Zor kullanma yetkisi kapsamında, direnmenin mahiyetine ve derecesine göre ve direnenleri etkisiz hale getirecek şekilde kademeli olarak artan nispette bedenî kuvvet, maddî güç ve kanunî şartları gerçekleştiğinde silah kullanılabilir.

İkinci fıkrada yer alan;

a- ) Bedenî kuvvet; polisin direnen kişilere karşı veya eşya üzerinde doğrudan doğruya kullandığı bedenî gücü,

b- ) Maddî güç; polisin direnen kişilere karşı veya eşya üzerinde bedenî kuvvetin dışında kullandığı kelepçe, cop, basınçlı su, göz yaşartıcı gazlar veya tozlar, fizikî engeller, polis köpekleri ve atları ile sair hizmet araçlarını, ifade eder.

Zor kullanmadan önce, ilgililere direnmeye devam etmeleri halinde doğrudan doğruya zor kullanılacağı ihtarı yapılır. Ancak, direnmenin mahiyeti ve derecesi göz önünde bulundurularak, ihtar yapılmadan da zor kullanılabilir.
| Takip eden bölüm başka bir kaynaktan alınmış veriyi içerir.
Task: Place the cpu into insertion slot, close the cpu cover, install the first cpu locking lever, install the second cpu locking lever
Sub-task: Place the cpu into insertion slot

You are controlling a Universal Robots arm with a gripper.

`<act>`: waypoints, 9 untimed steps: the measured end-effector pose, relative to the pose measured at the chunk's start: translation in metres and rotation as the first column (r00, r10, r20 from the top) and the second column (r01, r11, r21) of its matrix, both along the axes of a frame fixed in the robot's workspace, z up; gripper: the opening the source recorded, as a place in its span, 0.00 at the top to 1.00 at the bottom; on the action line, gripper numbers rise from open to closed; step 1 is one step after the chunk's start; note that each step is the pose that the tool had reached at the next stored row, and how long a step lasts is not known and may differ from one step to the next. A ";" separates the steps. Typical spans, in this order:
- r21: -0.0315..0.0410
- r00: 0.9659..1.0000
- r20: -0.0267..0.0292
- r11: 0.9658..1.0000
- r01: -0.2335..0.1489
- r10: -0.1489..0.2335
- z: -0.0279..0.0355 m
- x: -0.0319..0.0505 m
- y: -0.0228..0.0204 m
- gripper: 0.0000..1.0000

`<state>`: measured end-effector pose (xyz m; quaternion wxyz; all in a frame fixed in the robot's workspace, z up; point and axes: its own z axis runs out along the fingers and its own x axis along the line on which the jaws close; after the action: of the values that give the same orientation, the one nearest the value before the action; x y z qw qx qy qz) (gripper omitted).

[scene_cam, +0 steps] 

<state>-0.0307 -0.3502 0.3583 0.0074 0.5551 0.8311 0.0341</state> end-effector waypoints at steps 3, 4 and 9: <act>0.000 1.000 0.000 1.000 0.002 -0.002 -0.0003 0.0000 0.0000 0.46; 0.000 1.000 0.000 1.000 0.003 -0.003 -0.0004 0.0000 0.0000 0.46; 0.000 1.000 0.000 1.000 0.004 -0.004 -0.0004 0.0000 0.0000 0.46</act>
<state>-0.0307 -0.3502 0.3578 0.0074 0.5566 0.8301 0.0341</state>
Polis, zor kullanma yetkisi kapsamında direnmeyi etkisiz kılmak amacıyla kullanacağı araç ve gereç ile kullanacağı zorun derecesini kendisi takdir ve tayin eder. Ancak, toplu kuvvet olarak müdahale edilen durumlarda, zor kullanmanın derecesi ile kullanılacak araç ve gereçler müdahale eden kuvvetin amiri tarafından tayin ve tespit edilir.

…” şeklinde düzenleme yapılmıştır.

Madde metninden de anlaşılacağı üzere polis zor kullanma yetkisini ancak Kanun’un çizdiği sınırlar çerçevesinde, kademeli bir şekilde ve ölçülülük ilkesine uygun olarak kullanabilecektir. Bununla birlikte çağdaş toplumlarda polisin üstlendiği görevin zorluğu ve insanoğlunun öngörülemeyen tutumu dikkate alındığında, iç hukuk yetkililerine yüklenen sorumluluğun ağırlığı tahammül edilemez bir boyutta da olmamalıdır.

Zor kullanma yetkisine ilişkin sınırın aşılması suretiyle kasten yaralama suçunun mağduru, kamu görevlisinin görevinin gerektirdiği ölçünün sınırlarını aşarak kuvvet kullandığı herkes olabilir.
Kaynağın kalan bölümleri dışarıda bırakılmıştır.